Batch Processing and Metadata Management in Infiniflow RAGFlow
Infiniflow RAGFlow provides a RESTful API (/api/v1) that enables programmatic control over datasets and documents, making it ideal for batch processing large volumes of documents, automated ingestion pipelines, and metadata enrichment.
This is essential in enterprise settings where thousands of PDFs, reports, or web pages need to be:
Ingested in bulk
Tagged with structured metadata (author, date, source, category, etc.)
Updated post-ingestion
Queried or filtered later via the RAG system
—
API Base URL
http://<RAGFLOW_HOST>/api/v1
Authentication
All requests require a Bearer token:
Authorization: Bearer ragflow-<your-token>
> Tip: Obtain token via login or API key management in the RAGFlow UI.
—
Step 1: Retrieve Dataset and Document IDs
Before updating, you must know the target:
Dataset ID (e.g., f388c05e9df711f0a0fe0242ac170003)

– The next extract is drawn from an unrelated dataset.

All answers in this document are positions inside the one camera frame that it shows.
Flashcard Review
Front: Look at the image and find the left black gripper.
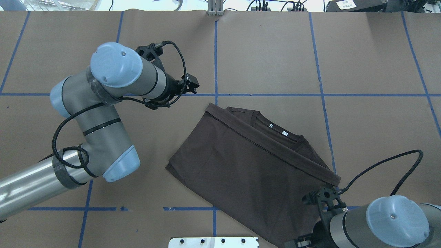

Document ID (e.g., 4920227c9eb711f0bff40242ac170003)
List all datasets:
curl -H "Authorization: Bearer ragflow-..." \
http://192.168.0.213/api/v1/datasets
List documents in a dataset:
curl -H "Authorization: Bearer ragflow-..." \
http://192.168.0.213/api/v1/datasets/<dataset_id>/documents
—
Step 2: Add Metadata to a Document (via PUT)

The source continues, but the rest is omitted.